In the records below, find the line that contains "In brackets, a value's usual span" and repeat it, along with each line after it, exactly as written.

------------------------------------------------

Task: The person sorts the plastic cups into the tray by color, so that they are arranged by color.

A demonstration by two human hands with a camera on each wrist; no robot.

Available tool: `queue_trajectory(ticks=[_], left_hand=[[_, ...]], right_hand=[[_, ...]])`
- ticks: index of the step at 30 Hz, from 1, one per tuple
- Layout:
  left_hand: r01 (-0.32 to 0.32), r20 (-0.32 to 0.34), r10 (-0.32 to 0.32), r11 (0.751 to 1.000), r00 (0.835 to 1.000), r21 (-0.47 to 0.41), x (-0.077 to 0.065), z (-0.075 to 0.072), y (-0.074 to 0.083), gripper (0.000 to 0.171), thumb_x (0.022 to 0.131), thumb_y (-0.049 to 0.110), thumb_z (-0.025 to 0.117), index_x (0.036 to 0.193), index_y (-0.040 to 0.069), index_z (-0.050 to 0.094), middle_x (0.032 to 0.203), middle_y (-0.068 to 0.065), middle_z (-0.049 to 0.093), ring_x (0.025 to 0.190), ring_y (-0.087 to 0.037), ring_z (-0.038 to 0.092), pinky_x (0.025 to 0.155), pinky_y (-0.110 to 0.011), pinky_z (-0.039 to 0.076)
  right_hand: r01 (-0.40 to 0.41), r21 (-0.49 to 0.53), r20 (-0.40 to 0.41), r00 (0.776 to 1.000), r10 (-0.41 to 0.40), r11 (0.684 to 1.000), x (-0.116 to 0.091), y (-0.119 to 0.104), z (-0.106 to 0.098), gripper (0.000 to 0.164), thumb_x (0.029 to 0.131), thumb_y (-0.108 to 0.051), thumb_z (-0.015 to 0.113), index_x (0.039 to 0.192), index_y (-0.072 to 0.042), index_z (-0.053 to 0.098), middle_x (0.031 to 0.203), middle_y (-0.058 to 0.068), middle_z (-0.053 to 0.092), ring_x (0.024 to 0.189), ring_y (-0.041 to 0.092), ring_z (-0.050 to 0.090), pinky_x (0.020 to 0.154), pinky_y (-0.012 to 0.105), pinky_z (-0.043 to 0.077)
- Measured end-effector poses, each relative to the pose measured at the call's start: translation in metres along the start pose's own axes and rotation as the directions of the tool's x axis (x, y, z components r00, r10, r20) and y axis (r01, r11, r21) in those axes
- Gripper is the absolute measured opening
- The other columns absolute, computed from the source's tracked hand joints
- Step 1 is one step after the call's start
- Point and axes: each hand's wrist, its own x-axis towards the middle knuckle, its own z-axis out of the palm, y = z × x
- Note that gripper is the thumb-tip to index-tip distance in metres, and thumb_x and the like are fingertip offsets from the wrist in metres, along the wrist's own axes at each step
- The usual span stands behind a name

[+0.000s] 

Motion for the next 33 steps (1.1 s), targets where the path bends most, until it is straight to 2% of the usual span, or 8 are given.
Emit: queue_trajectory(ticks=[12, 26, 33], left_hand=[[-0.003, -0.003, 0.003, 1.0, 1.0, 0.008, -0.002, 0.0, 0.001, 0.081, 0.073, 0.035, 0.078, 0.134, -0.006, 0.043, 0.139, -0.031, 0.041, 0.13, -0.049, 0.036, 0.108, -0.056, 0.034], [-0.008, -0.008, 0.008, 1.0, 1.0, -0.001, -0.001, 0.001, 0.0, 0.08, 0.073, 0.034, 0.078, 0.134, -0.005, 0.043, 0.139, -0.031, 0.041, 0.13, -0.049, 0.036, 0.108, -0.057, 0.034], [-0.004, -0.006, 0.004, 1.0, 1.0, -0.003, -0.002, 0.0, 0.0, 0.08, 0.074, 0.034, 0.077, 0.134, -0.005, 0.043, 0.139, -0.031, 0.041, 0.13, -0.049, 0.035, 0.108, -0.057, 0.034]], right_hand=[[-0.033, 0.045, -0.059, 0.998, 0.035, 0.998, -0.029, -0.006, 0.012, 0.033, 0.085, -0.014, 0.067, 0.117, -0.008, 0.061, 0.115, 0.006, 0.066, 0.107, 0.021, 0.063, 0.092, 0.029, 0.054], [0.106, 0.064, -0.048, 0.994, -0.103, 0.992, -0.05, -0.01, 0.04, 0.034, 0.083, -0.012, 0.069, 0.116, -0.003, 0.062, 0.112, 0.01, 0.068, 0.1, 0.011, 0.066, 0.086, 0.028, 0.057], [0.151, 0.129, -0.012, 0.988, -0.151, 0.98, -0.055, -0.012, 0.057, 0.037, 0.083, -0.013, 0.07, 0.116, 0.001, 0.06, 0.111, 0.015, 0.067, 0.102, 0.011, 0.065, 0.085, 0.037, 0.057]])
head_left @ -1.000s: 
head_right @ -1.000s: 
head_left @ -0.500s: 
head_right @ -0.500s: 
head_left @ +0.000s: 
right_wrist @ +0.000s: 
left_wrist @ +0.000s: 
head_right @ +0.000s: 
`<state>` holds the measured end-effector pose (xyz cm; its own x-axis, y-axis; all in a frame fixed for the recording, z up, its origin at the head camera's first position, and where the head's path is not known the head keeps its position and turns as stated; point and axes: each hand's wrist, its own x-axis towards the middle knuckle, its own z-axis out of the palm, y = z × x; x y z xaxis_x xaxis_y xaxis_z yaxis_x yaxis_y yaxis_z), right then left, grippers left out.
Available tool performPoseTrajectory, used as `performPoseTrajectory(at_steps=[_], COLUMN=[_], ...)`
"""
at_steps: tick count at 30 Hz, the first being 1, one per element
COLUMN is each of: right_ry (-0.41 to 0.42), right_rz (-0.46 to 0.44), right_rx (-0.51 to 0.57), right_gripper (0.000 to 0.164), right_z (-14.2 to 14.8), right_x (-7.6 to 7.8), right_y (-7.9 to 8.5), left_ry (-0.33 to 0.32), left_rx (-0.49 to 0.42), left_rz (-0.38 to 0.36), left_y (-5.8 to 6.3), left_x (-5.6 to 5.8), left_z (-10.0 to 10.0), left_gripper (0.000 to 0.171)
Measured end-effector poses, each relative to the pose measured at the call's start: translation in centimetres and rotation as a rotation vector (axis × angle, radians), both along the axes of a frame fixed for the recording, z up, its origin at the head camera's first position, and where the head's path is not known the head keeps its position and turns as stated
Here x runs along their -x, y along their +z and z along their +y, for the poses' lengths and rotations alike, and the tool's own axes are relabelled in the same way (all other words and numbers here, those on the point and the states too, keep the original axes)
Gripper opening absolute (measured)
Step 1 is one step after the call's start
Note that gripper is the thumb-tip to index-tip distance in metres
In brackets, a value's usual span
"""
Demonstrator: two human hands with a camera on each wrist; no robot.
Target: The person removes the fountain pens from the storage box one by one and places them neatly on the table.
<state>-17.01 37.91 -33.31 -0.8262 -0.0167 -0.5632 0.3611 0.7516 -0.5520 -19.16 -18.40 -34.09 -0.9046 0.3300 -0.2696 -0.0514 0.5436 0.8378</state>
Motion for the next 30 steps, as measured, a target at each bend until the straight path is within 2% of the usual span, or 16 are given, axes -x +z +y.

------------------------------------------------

ANSWER BOX:
In brackets, a value's usual span
"""
Demonstrator: two human hands with a camera on each wrist; no robot.
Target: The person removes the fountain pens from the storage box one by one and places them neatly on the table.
<state>-17.01 37.91 -33.31 -0.8262 -0.0167 -0.5632 0.3611 0.7516 -0.5520 -19.16 -18.40 -34.09 -0.9046 0.3300 -0.2696 -0.0514 0.5436 0.8378</state>
Motion for the next 30 steps, as measured, a target at each bend until the straight path is within 2% of the usual span, or 16 are given, axes -x +z +y.

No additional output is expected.